START Available records
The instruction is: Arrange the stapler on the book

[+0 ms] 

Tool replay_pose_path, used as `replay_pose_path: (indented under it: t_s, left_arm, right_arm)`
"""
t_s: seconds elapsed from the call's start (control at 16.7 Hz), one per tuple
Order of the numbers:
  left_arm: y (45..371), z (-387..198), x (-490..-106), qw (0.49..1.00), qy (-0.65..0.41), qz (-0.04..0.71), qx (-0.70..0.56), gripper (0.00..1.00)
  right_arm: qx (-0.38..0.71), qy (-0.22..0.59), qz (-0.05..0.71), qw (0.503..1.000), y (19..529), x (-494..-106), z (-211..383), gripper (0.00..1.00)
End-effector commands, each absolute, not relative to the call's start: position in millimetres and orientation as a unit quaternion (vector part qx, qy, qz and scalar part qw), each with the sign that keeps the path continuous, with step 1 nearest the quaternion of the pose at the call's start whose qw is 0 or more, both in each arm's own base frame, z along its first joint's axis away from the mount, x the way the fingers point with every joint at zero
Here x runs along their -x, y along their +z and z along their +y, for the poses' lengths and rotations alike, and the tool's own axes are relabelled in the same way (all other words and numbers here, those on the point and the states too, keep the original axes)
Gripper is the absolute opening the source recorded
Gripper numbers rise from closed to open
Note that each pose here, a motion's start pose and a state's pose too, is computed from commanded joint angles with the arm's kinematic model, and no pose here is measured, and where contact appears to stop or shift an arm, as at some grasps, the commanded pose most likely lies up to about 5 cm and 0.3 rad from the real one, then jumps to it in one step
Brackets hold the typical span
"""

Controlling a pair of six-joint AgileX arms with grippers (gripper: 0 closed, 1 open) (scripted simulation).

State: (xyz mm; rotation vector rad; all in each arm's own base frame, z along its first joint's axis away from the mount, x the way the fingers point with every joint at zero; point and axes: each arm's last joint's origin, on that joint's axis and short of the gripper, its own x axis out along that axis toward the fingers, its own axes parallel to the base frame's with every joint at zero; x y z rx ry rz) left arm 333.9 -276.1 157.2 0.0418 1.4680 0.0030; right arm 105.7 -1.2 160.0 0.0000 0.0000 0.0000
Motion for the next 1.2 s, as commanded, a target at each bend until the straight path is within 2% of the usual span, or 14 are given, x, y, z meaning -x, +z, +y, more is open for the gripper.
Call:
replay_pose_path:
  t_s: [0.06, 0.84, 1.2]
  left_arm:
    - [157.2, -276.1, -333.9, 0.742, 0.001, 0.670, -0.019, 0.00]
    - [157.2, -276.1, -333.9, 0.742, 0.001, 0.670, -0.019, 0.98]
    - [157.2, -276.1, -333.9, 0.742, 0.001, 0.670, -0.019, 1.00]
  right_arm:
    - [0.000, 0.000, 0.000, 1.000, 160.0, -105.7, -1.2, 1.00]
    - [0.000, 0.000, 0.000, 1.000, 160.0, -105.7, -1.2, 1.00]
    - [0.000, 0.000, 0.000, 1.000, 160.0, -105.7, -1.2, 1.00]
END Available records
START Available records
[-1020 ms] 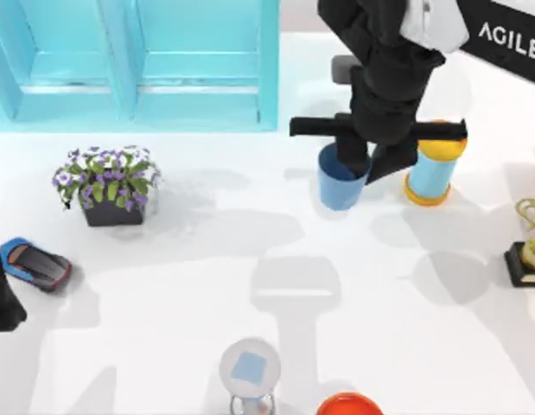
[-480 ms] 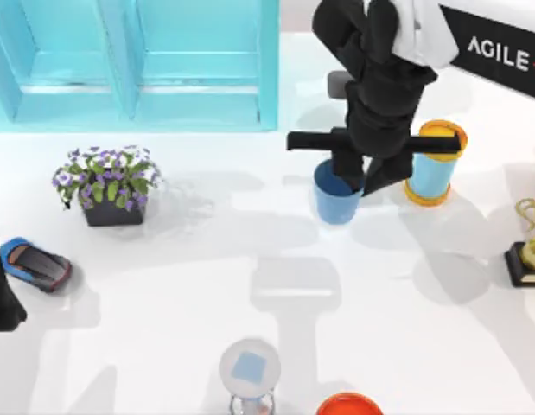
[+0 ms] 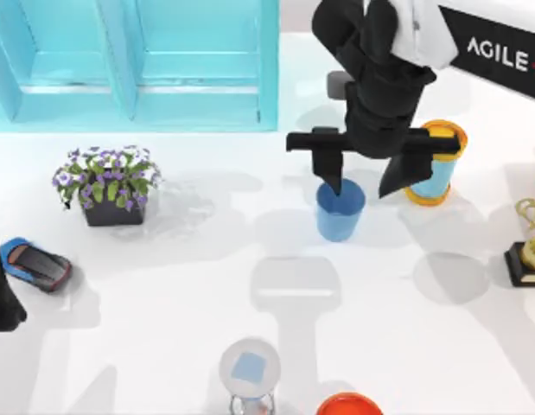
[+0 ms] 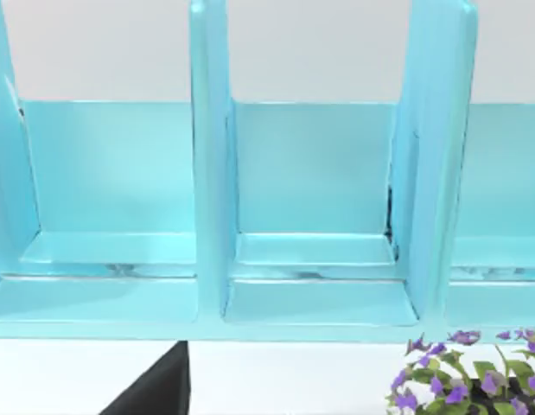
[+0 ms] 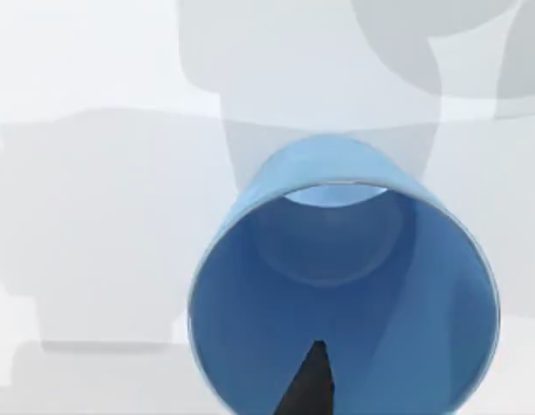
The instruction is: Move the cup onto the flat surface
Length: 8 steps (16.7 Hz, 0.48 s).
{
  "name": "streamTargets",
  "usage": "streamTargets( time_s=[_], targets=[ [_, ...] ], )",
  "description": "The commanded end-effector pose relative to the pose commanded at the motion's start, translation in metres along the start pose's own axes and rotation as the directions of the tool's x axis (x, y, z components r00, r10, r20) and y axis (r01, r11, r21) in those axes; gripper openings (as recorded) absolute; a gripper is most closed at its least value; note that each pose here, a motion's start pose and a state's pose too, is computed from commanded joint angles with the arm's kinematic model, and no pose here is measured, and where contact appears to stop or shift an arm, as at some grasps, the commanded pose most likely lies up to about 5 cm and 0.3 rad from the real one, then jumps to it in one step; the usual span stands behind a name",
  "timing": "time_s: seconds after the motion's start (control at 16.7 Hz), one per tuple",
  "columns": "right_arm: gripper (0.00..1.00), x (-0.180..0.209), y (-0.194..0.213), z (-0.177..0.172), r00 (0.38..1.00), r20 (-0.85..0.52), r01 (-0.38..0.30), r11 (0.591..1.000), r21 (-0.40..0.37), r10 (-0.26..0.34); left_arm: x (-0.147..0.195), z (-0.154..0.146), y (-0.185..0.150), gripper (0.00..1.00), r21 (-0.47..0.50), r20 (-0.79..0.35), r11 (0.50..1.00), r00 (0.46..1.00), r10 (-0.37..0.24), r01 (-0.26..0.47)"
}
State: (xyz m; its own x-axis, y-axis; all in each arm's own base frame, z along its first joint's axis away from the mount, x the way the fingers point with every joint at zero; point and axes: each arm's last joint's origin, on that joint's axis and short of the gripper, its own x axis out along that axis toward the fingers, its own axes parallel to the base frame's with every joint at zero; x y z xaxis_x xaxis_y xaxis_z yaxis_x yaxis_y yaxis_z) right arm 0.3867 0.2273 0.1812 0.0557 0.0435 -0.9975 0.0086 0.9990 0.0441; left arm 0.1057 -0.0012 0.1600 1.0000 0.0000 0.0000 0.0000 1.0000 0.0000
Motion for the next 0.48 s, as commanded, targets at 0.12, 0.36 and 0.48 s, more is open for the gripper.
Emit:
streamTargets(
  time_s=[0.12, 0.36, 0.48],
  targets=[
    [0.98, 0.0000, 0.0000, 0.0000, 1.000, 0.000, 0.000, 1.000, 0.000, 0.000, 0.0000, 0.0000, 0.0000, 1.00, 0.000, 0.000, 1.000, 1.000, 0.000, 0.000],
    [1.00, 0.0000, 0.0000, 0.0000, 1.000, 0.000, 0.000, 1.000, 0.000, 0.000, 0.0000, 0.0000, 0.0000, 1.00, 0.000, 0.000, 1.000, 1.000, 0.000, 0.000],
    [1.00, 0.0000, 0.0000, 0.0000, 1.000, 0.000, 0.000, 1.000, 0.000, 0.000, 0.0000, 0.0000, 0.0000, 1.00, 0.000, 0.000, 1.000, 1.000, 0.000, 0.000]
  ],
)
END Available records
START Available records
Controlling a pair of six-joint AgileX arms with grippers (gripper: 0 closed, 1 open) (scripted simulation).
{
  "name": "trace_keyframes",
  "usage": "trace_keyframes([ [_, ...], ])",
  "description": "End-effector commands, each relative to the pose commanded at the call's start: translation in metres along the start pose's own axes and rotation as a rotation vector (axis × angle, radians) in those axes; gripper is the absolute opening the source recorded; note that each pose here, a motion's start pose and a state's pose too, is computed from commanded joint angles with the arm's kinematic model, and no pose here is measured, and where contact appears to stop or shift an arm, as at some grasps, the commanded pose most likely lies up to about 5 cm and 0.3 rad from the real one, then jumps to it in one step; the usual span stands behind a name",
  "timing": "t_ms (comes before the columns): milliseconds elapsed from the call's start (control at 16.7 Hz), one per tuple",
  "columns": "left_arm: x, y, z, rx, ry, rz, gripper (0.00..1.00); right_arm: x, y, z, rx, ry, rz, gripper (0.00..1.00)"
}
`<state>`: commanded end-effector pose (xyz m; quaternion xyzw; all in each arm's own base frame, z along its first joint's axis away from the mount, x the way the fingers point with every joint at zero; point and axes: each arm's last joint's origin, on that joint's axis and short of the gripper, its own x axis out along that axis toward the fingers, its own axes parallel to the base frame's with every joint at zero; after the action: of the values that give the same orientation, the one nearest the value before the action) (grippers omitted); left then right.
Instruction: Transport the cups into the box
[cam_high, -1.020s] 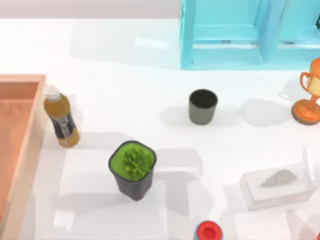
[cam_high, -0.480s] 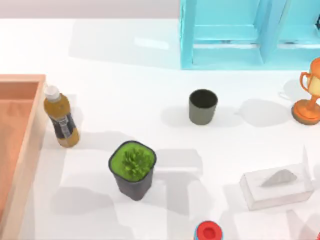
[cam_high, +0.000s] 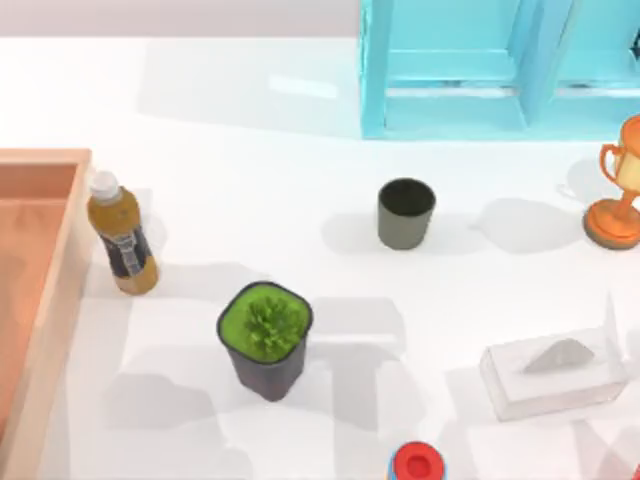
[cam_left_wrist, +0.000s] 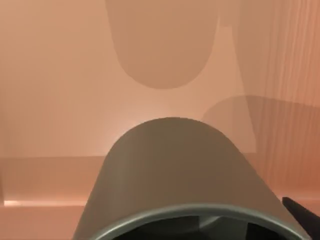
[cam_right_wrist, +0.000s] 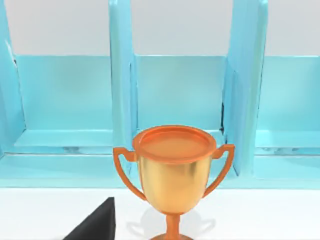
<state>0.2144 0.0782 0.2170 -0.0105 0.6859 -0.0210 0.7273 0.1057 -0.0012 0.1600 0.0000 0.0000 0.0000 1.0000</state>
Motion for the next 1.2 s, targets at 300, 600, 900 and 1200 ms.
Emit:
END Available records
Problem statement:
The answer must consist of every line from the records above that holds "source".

Task answer:
Gripper is the absolute opening the source recorded
  "description": "End-effector commands, each relative to the pose commanded at the call's start: translation in metres along the start pose's own axes and rotation as a rotation vector (axis × angle, radians) in those axes; gripper is the absolute opening the source recorded; note that each pose here, a motion's start pose and a state's pose too, is computed from commanded joint angles with the arm's kinematic model, and no pose here is measured, and where contact appears to stop or shift an arm, as at some grasps, the commanded pose most likely lies up to about 5 cm and 0.3 rad from the real one, then jumps to it in one step; the usual span stands behind a name",

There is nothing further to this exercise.